Transcribe all the entries word for word, skipping the pictures.
**** Exercise data
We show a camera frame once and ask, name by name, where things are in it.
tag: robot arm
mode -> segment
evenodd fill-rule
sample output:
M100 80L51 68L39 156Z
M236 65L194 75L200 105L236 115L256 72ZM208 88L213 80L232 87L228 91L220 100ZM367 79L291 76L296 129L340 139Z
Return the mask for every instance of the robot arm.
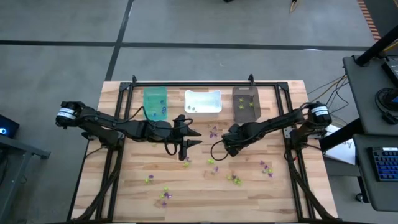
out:
M120 146L121 137L119 133L123 133L126 137L137 142L164 143L167 153L171 156L177 153L177 146L180 146L178 158L181 161L186 158L189 147L201 143L201 141L183 140L185 136L201 136L200 133L191 130L188 127L189 124L184 123L186 120L192 121L185 119L184 115L180 115L173 120L173 128L170 123L165 121L132 120L134 116L129 120L121 120L87 107L82 102L64 101L58 112L56 124L64 129L79 127L86 131L82 133L84 137L87 138L88 135L96 136L102 144L110 148ZM170 153L168 144L174 145L173 153Z
M302 113L304 109L308 109L307 119ZM229 155L236 156L244 147L262 139L267 133L302 124L300 128L290 132L292 149L302 149L310 134L325 131L330 123L331 118L326 105L319 102L306 103L299 109L261 123L250 122L241 126L234 124L229 128L229 133L223 135L223 144Z

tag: plastic bin
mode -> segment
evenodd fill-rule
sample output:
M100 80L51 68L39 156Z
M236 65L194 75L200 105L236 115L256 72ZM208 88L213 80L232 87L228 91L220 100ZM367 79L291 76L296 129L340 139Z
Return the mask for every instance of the plastic bin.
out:
M148 118L153 121L167 119L166 87L149 87L144 89L144 108Z

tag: white paper
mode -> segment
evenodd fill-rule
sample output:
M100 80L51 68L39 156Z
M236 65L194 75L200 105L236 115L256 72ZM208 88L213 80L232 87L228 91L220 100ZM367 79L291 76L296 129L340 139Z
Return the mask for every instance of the white paper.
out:
M329 125L326 130L327 136L339 130L340 128ZM325 156L336 159L341 162L346 162L348 164L355 165L355 145L353 139L345 141L340 145L337 145L326 151Z

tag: black keyboard
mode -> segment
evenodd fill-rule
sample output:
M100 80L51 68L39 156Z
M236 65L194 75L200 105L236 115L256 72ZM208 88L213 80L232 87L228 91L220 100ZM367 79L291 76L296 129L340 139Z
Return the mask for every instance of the black keyboard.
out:
M372 147L371 155L378 181L398 181L398 148Z

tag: black desk
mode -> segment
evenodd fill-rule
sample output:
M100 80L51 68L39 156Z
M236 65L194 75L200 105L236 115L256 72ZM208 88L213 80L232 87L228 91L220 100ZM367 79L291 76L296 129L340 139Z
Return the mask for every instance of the black desk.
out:
M353 92L359 118L320 141L322 151L352 138L353 134L398 136L398 125L387 124L374 103L374 95L382 88L395 88L381 68L385 61L374 58L367 67L360 67L353 57L345 57L343 64Z
M8 169L0 185L0 223L5 223L30 158L38 155L42 159L48 159L50 153L5 136L0 136L0 149L9 153Z
M365 189L364 200L369 199L377 211L398 212L398 182L378 182L371 164L369 147L397 147L397 137L370 136L355 134L353 136L356 158L359 164Z

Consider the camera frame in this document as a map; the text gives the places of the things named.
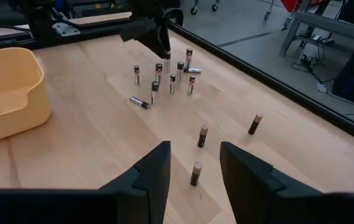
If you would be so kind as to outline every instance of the red object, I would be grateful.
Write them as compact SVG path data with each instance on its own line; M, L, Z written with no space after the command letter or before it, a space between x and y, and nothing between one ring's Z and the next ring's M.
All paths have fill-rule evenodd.
M296 1L298 1L297 3L297 8L300 7L302 0L281 0L283 3L283 6L286 8L286 10L288 12L292 12L294 10L294 6L296 5ZM309 3L309 7L314 7L314 6L318 6L323 2L323 0L311 0L311 2Z

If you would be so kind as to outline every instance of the silver battery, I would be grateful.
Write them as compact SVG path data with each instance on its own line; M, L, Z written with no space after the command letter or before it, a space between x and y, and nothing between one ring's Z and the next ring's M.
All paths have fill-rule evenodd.
M192 63L192 54L193 54L193 50L188 48L187 54L185 56L185 68L190 68L190 64Z
M155 81L157 81L159 83L159 86L162 86L163 64L161 64L161 63L156 64L156 69L155 69L154 75L155 75Z
M184 69L184 62L179 61L177 63L177 83L181 83L182 81L182 70Z
M159 82L152 82L152 92L151 92L151 104L156 106L159 102Z
M188 95L192 95L193 94L193 86L195 85L195 76L191 75L189 77L189 86L188 86Z
M135 85L139 86L139 65L134 65Z
M149 109L149 107L150 107L149 103L146 103L145 101L140 100L140 99L136 98L135 96L130 96L129 100L131 102L135 103L136 105L139 105L139 106L141 106L141 107L143 107L145 109Z
M184 72L200 74L202 72L202 69L200 69L200 68L184 68Z
M171 60L171 52L167 52L167 57L164 59L164 73L170 73L170 60Z
M175 94L175 75L170 75L170 95Z

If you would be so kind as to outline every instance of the metal cart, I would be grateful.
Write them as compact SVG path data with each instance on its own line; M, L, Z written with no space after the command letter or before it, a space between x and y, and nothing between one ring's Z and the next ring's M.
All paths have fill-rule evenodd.
M212 5L212 11L215 12L218 10L218 3L220 3L221 0L215 0L214 5ZM195 15L197 13L197 6L199 5L199 0L195 0L195 5L190 9L190 13L192 15Z

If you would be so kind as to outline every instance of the cart wheel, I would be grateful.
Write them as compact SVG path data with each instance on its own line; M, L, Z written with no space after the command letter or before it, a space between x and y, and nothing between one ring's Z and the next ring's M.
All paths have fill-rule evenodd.
M290 21L291 21L291 17L288 17L286 19L286 21L284 21L284 25L283 25L283 29L282 30L286 30L287 27L289 27Z
M264 20L267 21L269 19L269 16L271 15L271 10L266 11Z
M218 10L218 5L217 5L217 3L215 3L214 5L212 5L212 10L213 10L213 12L215 12L215 11Z
M191 8L191 9L190 9L190 13L191 13L192 15L196 15L196 13L197 13L197 6L194 6L193 8Z

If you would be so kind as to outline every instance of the black robot end effector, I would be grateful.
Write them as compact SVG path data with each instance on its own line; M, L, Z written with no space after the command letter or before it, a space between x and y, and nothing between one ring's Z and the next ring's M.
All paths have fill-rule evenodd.
M170 40L167 29L169 19L175 18L178 25L182 25L184 14L180 9L170 8L162 1L129 0L132 15L131 23L122 28L122 40L138 40L160 58L168 59Z
********
* [Answer for this exercise]:
We show a camera frame once and ask, name by name, where things are in it.
tag: robot arm
mode -> segment
evenodd fill-rule
sample output:
M100 80L51 68L39 156Z
M236 65L194 75L200 105L236 115L256 72ZM208 88L213 80L232 87L228 91L220 100ZM367 79L291 76L296 129L340 139Z
Return the mask for every instance of the robot arm.
out:
M120 146L121 137L119 133L123 133L126 137L137 142L164 143L167 153L171 156L177 153L177 146L180 146L178 158L181 161L186 158L189 147L201 143L201 141L183 140L185 136L201 136L200 133L191 130L188 127L189 124L184 123L186 120L192 121L185 119L184 115L180 115L173 120L173 128L170 123L165 121L132 120L134 116L129 120L121 120L87 107L82 102L64 101L58 112L56 124L64 129L79 127L86 131L82 133L84 137L87 138L88 135L96 136L102 144L110 148ZM170 153L168 144L174 145L173 153Z
M302 113L304 109L308 109L307 119ZM229 155L236 156L244 147L262 139L267 133L302 124L300 128L290 132L292 149L302 149L310 134L325 131L330 123L331 118L326 105L319 102L306 103L299 109L261 123L250 122L241 126L234 124L229 128L229 133L223 135L223 144Z

tag: plastic bin
mode -> segment
evenodd fill-rule
sample output:
M100 80L51 68L39 156Z
M236 65L194 75L200 105L236 115L256 72ZM208 88L213 80L232 87L228 91L220 100ZM367 79L291 76L296 129L340 139Z
Return the mask for every instance of the plastic bin.
out:
M148 118L153 121L167 119L166 87L149 87L144 89L144 108Z

tag: white paper
mode -> segment
evenodd fill-rule
sample output:
M100 80L51 68L39 156Z
M236 65L194 75L200 105L236 115L256 72ZM208 88L213 80L232 87L228 91L220 100ZM367 79L291 76L296 129L340 139Z
Return the mask for every instance of the white paper.
out:
M329 125L326 130L327 136L339 130L340 128ZM325 156L336 159L341 162L346 162L348 164L355 165L355 145L353 139L345 141L340 145L337 145L326 151Z

tag: black keyboard
mode -> segment
evenodd fill-rule
sample output:
M100 80L51 68L39 156Z
M236 65L194 75L200 105L236 115L256 72ZM208 88L213 80L232 87L228 91L220 100ZM367 79L291 76L296 129L340 139Z
Return the mask for every instance of the black keyboard.
out:
M372 147L371 155L378 181L398 181L398 148Z

tag: black desk
mode -> segment
evenodd fill-rule
sample output:
M100 80L51 68L39 156Z
M236 65L194 75L200 105L236 115L256 72ZM208 88L213 80L232 87L228 91L220 100ZM367 79L291 76L296 129L340 139Z
Return the mask for every instance of the black desk.
out:
M353 92L359 118L320 141L322 151L352 138L353 134L398 136L398 125L387 124L374 103L374 95L382 88L395 88L381 68L385 61L374 58L367 67L360 67L353 57L345 57L343 64Z
M8 169L0 185L0 223L5 223L30 158L38 155L42 159L48 159L50 153L5 136L0 136L0 149L9 153Z
M365 189L364 200L369 199L377 211L398 212L398 182L378 182L371 164L369 147L397 147L397 137L370 136L355 134L353 136L356 158L359 164Z

Consider the camera frame in this document as a map; the text gives the places of the things named.
If you would be so kind as to outline every instance of the red object, I would be grateful.
Write them as compact SVG path data with each instance on its own line; M, L, Z written with no space after the command letter or before it, a space between x and y, and nothing between one ring's Z and the next ring's M.
All paths have fill-rule evenodd.
M296 1L298 1L297 3L297 8L300 7L302 0L281 0L283 3L283 6L286 8L286 10L288 12L292 12L294 10L294 6L296 5ZM309 3L309 7L314 7L314 6L318 6L323 2L323 0L311 0L311 2Z

If you would be so kind as to outline every instance of the silver battery, I would be grateful.
Write them as compact SVG path data with each instance on its own line; M, L, Z written with no space after the command letter or before it, a space between x and y, and nothing between one ring's Z and the next ring's M.
All paths have fill-rule evenodd.
M192 63L192 54L193 54L193 50L188 48L187 54L185 56L185 68L190 68L190 64Z
M155 81L157 81L159 83L159 86L162 86L163 64L161 64L161 63L156 64L156 69L155 69L154 75L155 75Z
M184 69L184 62L179 61L177 63L177 83L181 83L182 81L182 70Z
M159 82L152 82L152 92L151 92L151 104L156 106L159 102Z
M188 95L192 95L193 94L193 86L195 85L195 76L191 75L189 77L189 86L188 86Z
M135 85L139 86L139 65L134 65Z
M149 109L149 107L150 107L149 103L146 103L145 101L140 100L140 99L136 98L135 96L130 96L129 100L131 102L135 103L136 105L139 105L139 106L141 106L141 107L143 107L145 109Z
M184 72L200 74L202 72L202 69L200 69L200 68L184 68Z
M171 60L171 52L167 52L167 57L164 59L164 73L170 73L170 60Z
M175 94L175 75L170 75L170 95Z

If you would be so kind as to outline every instance of the metal cart, I would be grateful.
Write them as compact SVG path data with each instance on its own line; M, L, Z written with no space after the command letter or before it, a space between x and y, and nothing between one ring's Z and the next ring's M.
All paths have fill-rule evenodd.
M212 5L212 11L215 12L218 10L218 3L220 3L221 0L215 0L214 5ZM195 15L197 13L197 6L199 5L199 0L195 0L195 5L190 9L190 13L192 15Z

If you would be so kind as to outline every instance of the cart wheel, I would be grateful.
Write them as compact SVG path data with each instance on its own line; M, L, Z written with no space after the command letter or before it, a space between x and y, and nothing between one ring's Z and the next ring's M.
All paths have fill-rule evenodd.
M290 21L291 21L291 17L288 17L286 19L286 21L284 21L284 25L283 25L283 29L282 30L286 30L287 27L289 27Z
M264 20L267 21L269 19L269 16L271 15L271 10L266 11Z
M218 10L218 5L217 5L217 3L215 3L214 5L212 5L212 10L213 10L213 12L215 12L215 11Z
M191 8L191 9L190 9L190 13L191 13L192 15L196 15L196 13L197 13L197 6L194 6L193 8Z

If you would be so kind as to outline every instance of the black robot end effector, I would be grateful.
Write them as compact SVG path data with each instance on its own line; M, L, Z written with no space after the command letter or before it, a space between x and y, and nothing between one ring's Z and the next ring's M.
All paths have fill-rule evenodd.
M170 40L167 29L169 19L175 18L178 25L182 25L184 14L180 9L170 8L162 1L129 0L132 15L131 23L122 28L122 40L138 40L160 58L168 59Z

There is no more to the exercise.